- Work required
The word to find is "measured". Copy each line of the material that contains it.

☆ ☆ ☆ ☆

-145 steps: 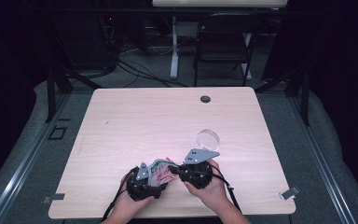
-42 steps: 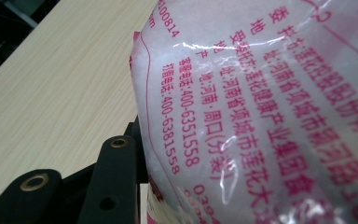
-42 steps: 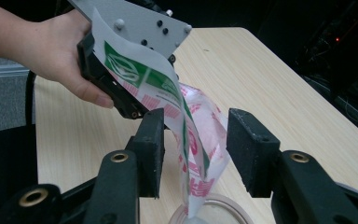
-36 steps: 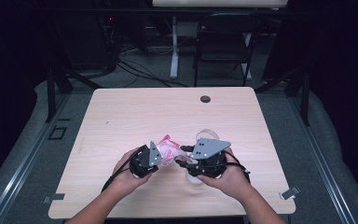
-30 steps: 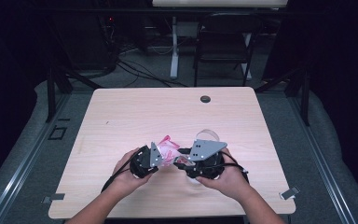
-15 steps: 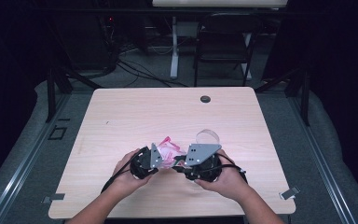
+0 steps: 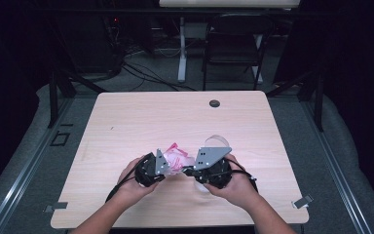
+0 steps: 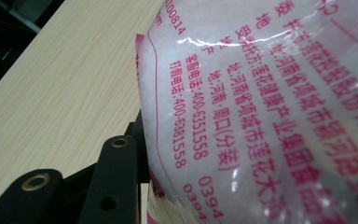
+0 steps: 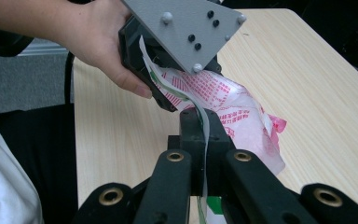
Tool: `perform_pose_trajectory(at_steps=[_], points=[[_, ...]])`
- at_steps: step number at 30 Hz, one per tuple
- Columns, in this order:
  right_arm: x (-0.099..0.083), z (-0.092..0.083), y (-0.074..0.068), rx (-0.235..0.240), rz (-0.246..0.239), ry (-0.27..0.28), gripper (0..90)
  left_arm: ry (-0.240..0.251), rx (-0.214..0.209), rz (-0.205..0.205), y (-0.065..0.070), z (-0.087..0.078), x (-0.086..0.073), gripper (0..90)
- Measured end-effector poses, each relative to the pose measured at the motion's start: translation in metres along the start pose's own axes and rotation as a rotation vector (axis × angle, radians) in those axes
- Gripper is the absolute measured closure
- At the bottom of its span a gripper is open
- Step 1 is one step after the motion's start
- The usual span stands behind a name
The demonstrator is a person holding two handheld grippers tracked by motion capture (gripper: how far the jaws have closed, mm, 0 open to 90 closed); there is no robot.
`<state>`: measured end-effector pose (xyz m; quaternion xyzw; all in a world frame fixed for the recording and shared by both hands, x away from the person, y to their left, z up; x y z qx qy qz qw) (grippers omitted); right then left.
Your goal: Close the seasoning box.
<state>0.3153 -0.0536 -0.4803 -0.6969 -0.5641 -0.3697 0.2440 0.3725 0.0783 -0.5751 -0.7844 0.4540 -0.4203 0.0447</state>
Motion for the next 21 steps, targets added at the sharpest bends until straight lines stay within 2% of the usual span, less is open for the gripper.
perform_pose_trajectory(at_steps=[3,9,13,18,21], points=[[0.000,-0.001,0.002,0.016,0.039,0.007,90.0,0.016,-0.004,-0.008,-0.001,-0.002,0.000,60.6],[0.003,-0.004,0.008,0.041,0.146,0.047,90.0,0.061,0.015,-0.034,-0.004,-0.007,0.002,61.1],[0.003,-0.005,0.015,0.046,0.204,0.060,90.0,0.071,0.018,-0.033,-0.004,-0.008,0.001,61.5],[0.000,-0.006,0.024,0.028,0.257,0.066,90.0,0.092,0.023,-0.032,-0.005,-0.010,0.002,62.1],[0.000,-0.006,0.027,0.025,0.270,0.073,90.0,0.100,0.043,-0.021,-0.005,-0.011,0.004,62.3]])
Point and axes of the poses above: each handheld gripper's, and its own axes: z roughly forward along the jaws, x roughly out of its top, y roughly to its right, the point moved 8 cm from there along z, roughly forward along the jaws, and after that the axes turned 6 degrees about x, right-handed, at the moved point
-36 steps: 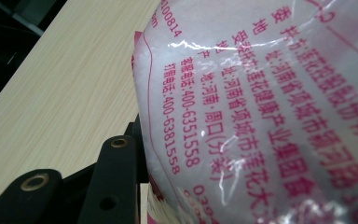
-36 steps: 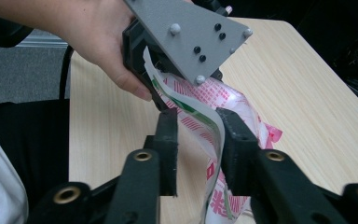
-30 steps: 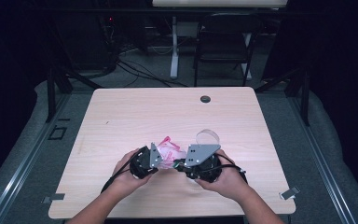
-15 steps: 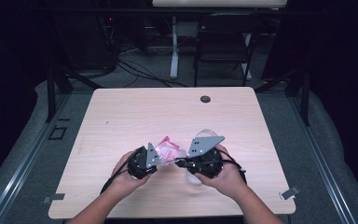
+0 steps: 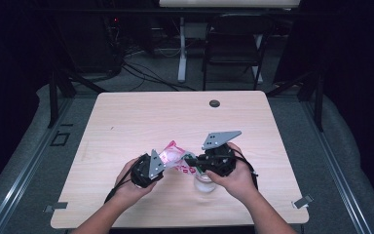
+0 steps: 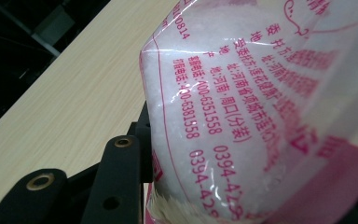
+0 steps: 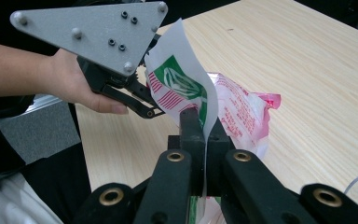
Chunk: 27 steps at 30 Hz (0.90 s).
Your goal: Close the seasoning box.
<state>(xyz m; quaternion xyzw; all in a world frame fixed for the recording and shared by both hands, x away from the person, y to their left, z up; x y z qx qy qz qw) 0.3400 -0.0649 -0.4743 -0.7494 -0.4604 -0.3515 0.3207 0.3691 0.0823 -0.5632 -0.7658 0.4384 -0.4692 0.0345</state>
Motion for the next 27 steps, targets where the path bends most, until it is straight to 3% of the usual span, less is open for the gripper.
perform_pose_trajectory(at_steps=[13,27], points=[[0.003,-0.008,0.008,-0.027,0.029,0.057,90.0,0.012,0.153,0.139,-0.008,-0.002,0.015,62.8],[-0.006,-0.010,0.014,-0.039,0.055,0.100,90.0,0.006,0.203,0.211,-0.007,0.003,0.020,62.9]])
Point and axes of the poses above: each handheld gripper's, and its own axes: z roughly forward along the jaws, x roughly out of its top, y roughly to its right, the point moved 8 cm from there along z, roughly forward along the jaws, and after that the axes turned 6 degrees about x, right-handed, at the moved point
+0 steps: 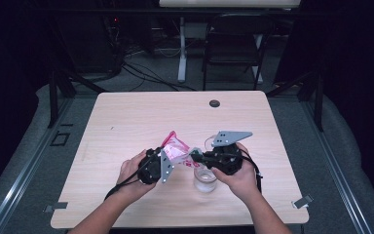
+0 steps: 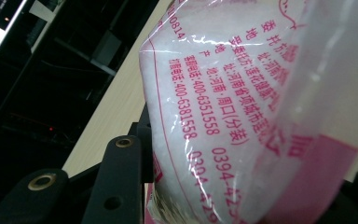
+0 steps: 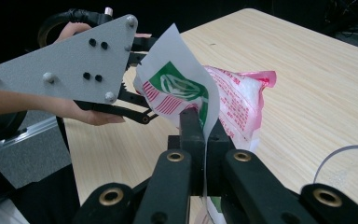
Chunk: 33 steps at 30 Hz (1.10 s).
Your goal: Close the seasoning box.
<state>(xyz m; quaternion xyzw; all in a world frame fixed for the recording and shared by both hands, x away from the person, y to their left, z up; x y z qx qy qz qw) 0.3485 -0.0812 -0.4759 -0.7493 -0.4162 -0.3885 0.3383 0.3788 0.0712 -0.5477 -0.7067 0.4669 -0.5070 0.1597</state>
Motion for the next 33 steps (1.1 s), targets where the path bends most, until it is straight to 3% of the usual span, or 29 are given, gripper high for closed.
perform_pose_trajectory(at_steps=[8,9,10,12,17,27,29,33], points=[[-0.001,-0.004,0.000,-0.009,0.000,0.029,90.0,0.019,0.049,0.041,-0.003,0.000,0.007,62.9],[-0.002,-0.005,0.001,-0.011,-0.001,0.030,90.0,0.012,0.054,0.060,-0.004,-0.001,0.007,62.9],[-0.002,-0.006,0.001,-0.011,0.001,0.032,90.0,0.027,0.063,0.052,-0.004,0.000,0.009,62.9],[-0.003,-0.006,0.001,-0.015,0.003,0.039,90.0,0.016,0.074,0.087,-0.005,-0.001,0.010,63.0],[-0.005,-0.009,0.002,-0.020,0.008,0.051,90.0,0.024,0.106,0.112,-0.006,-0.001,0.013,63.0],[-0.010,-0.014,0.003,-0.026,0.009,0.064,90.0,0.034,0.139,0.154,-0.004,-0.001,0.018,63.0],[-0.012,-0.014,0.003,-0.032,0.009,0.059,90.0,0.028,0.150,0.193,-0.003,-0.001,0.019,63.0],[-0.014,-0.015,0.004,-0.028,0.016,0.064,90.0,0.023,0.153,0.208,-0.002,-0.002,0.020,63.0]])
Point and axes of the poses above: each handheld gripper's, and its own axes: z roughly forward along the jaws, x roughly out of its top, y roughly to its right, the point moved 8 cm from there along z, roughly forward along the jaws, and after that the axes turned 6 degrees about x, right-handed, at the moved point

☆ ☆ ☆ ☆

- Result for this task
- Measured end-effector poses, each relative to the pose measured at the motion's start: translation in metres along the start pose's own axes and rotation as a rotation vector (axis × angle, radians) in those axes
- Gripper is the absolute measured closure
`<state>`: measured end-effector pose (xyz m; quaternion xyzw; all in a world frame fixed for the recording and shared by both hands, x away from the person, y to their left, z up; x y z qx qy qz qw) (grippers omitted); right then left.

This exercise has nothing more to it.